Inflation data implies margin pressure for businesses

That retail inflation has remained sticky at 4.8-4.9% indicates that firms are finding it difficult to pass on the rise in commodity prices, leading to a squeeze in margins


The difference between WPI and CPI inflation, which was merely 25 bps in November last year, has increased to 290 bps in February this year. Photo: Bloomberg
The difference between WPI and CPI inflation, which was merely 25 bps in November last year, has increased to 290 bps in February this year. Photo: Bloomberg

Inflation as measured by the Wholesale Price Index (WPI) surged to a 39-month high of 6.55% in February. On the other hand, retail inflation rate measured via the Consumer Price Index (CPI) was at a comparatively much tamer 3.65% in the same month.

With that, the difference between WPI and CPI inflation, which was merely 25 basis points in November last year, has increased to 290 basis points in February this year, thus widening the gap between the two (see chart 1).

One basis point is one-hundredth of a percentage point.

What could be the implications of this divergence?

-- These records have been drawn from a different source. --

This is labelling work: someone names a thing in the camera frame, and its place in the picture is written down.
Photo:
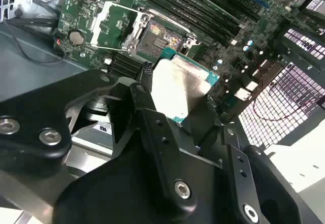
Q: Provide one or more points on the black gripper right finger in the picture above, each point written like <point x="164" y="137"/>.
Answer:
<point x="236" y="191"/>

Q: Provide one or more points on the silver green CPU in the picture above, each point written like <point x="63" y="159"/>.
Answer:
<point x="175" y="87"/>

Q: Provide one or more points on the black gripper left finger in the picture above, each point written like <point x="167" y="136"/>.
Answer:
<point x="38" y="112"/>

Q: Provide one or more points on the metal socket cover frame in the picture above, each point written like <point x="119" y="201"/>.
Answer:
<point x="96" y="32"/>

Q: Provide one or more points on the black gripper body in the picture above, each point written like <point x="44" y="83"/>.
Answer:
<point x="114" y="196"/>

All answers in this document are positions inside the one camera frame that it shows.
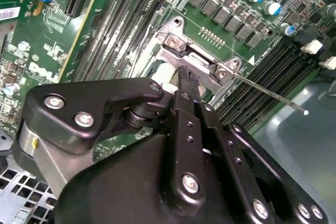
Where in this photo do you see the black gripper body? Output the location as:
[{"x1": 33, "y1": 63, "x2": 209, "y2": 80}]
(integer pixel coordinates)
[{"x1": 52, "y1": 133, "x2": 251, "y2": 224}]

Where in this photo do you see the thin metal locking lever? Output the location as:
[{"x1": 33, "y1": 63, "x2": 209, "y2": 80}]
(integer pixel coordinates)
[{"x1": 229, "y1": 71, "x2": 310, "y2": 116}]

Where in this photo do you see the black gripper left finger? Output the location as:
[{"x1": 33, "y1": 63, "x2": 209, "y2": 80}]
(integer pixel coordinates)
[{"x1": 13, "y1": 65, "x2": 208, "y2": 206}]

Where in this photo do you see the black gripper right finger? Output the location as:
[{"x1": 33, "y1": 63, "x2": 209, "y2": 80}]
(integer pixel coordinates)
[{"x1": 188, "y1": 71, "x2": 329, "y2": 224}]

The rise in wholesale inflation has been driven by higher input costs, which means that margins of firms could get squeezed if they fail to pass the cost increases on to consumers. According to Nomura Securities, a breakdown of WPI components into input costs and output prices shows that input cost inflation surged to 9.1% year-on-year in February from 6.8% year-on-year in January, while output prices moderated to 2% from 2.4%.

The fact that retail inflation, especially core inflation, has remained sticky at around 4.8-4.9% indicates that firms are finding it difficult to pass on the rise in commodity prices, thus leading to a squeeze in margins.

Now consider the Nikkei Markit India Manufacturing Purchasing Managers’ Index (PMI) survey’s seasonally adjusted input and output price indices. Chart 2 shows that the input price indices, both for manufacturing and services, have been higher than the output price indices. This is true especially for the manufacturing sector, while the gap has been much narrower for the services sector. That suggests that margin pressure will be more for manufacturing firms. That is unsurprising, given the rise in commodity prices. The PMI numbers therefore corroborate the inference from the inflation data.

Could the pressure on margins be offset by higher sales, the consequence of increased demand? Robust demand will enable businesses to pass on input cost increases. “One may argue that pent-up demand in the system due to demonetization may be a saviour, but in my opinion, that cushion (on margins) will be a limited to specific industries where demand came down due to this scheme, for e.g. auto,” said Madan Sabnavis, chief economist at CARE Ratings.

At present, however, the jury is still out whether demand will increase, but there is little doubt that margins of firms are under pressure.